If you've ever had to deal with an abusive person in your life - like an abusive parent or partner - you've probably wondered what made them treat you that way. If you understand why abuse is happening, the thinking goes, you might be able to figure out how to make it stop. 
So why do abusers do what they do? Do they have anger issues? Drinking problems? Past trauma? Personality disorders? Do they just need to get in touch with their feelings and learn how to communicate better?
Nope. 
Abusive behaviours come from abusive beliefs. Abusers - whether consciously or unconsciously - hold specific beliefs about relationships that drive their behaviour and allow them to justify the horrible things they do. Even if your abuser has never put their beliefs into words, you'll probably recognize a lot of these abusive beliefs:
You are responsible for my emotions. It is never my responsibility to reflect on my emotional reactions or learn better coping skills - it's your responsibility to stop doing things that make me angry or upset.

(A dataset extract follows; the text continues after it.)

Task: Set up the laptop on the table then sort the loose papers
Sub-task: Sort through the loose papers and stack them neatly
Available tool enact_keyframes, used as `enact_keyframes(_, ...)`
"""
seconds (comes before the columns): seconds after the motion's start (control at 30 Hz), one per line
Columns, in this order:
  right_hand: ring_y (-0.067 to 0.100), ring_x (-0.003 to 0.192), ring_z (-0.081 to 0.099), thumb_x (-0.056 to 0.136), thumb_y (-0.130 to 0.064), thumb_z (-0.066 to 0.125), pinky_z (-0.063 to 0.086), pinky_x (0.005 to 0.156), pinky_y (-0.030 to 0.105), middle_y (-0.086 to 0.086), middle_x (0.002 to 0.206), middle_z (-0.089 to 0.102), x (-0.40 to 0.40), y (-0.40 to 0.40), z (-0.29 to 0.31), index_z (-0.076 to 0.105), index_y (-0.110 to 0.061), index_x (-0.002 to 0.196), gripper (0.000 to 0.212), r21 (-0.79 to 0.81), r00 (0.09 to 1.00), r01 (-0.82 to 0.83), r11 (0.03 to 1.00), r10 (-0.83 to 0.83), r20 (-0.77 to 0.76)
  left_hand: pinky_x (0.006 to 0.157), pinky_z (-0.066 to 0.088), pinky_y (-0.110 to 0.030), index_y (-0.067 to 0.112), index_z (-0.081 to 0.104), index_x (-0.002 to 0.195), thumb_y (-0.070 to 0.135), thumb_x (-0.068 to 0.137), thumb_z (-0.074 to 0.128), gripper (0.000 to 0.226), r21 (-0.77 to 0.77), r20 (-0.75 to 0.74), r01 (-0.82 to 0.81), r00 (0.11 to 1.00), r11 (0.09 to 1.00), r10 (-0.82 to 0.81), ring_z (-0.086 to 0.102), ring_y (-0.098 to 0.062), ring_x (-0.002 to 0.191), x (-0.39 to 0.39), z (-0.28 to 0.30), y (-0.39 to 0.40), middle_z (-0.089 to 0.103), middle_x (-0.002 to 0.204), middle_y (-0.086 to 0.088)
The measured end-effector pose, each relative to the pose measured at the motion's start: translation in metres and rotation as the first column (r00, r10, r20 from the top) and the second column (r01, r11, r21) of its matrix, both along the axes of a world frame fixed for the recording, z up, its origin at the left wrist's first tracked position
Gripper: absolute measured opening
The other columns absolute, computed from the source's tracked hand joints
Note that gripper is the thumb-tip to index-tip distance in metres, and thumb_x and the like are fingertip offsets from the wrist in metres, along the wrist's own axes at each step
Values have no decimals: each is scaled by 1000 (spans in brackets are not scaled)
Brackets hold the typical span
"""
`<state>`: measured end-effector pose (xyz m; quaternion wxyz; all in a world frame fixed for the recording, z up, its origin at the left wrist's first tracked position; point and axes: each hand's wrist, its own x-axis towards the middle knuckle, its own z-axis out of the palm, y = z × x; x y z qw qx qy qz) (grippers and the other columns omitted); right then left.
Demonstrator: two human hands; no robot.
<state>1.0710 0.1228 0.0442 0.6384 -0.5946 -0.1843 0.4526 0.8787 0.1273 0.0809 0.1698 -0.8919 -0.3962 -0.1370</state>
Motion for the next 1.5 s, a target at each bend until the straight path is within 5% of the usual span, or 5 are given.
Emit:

I must act on my emotions. If I am angry, I am going to lash out. You have no right to criticize me for that, and it's not my responsibility to learn to manage my  emotions - you have to stop making me lash out at you. Asking me not to act on my emotions is controlling and wrong.
You will always be responsible for my emotions. Even if the relationship ends, you will continue to be responsible for my emotions, and I will expect you to continue to prioritize my feelings.
If I have feelings about something, it's my business. If something you do or think causes an emotional reaction in me, then I have a right to get involved or tell you what to do. My feelings must be the priority. You don’t have the right to tell me that it’s none of my business. 
You must judge me on my intentions, not my actions. If I didn't mean to hurt you or scare you, then you don't have the right to be hurt or scared. No one has the right to try to hold me accountable unless I meant to hurt someone.
I get to decide what your intentions were. If you hurt me, you meant to hurt me. If you make me jealous, you meant to make me jealous. Nothing you do is ever accidental or unintended - everything you do is intentional and malicious, even if it was a response to something I did.
My feelings are genuine; your feelings are manipulation. If I'm upset, my feelings are real and important. If you are upset, you have an ulterior motive - you're just trying to be manipulative and get attention or sympathy for yourself.
You have freedoms because I allow you to. Every freedom you have in your life - like wearing what you want - it's because I generously allow it. I expect you to be grateful to me for that. I have the right to take those freedoms away whenever I want, and I expect you to obey.
If you set boundaries with me, you are mistreating me. If you really loved me, you wouldn't set boundaries with me. You are doing this to intentionally hurt me, which means I don't have to respect those boundaries.
You holding me accountable for hurting you is worse than me hurting you. My pain at being called out is worse than your pain at being mistreated. If I feel bad about something I did, I have already been punished enough. You trying to discuss the issue or hold me accountable is just your way of abusing me.
If I apologized for something, you have to forgive me. If the relationship has ended, you have to reconcile with me. You don't get to ask for more time apart or more discussion of the issue - once I've apologized, the matter is closed for good.
The relationship is not over until I say it is over. So long as I want a relationship with you, you must have a relationship with me. Your feelings are irrelevant. Even if we have broken up, you must remain available to me so we can get back together in the future. Not wanting a relationship with me means you are mistreating me or being immature. 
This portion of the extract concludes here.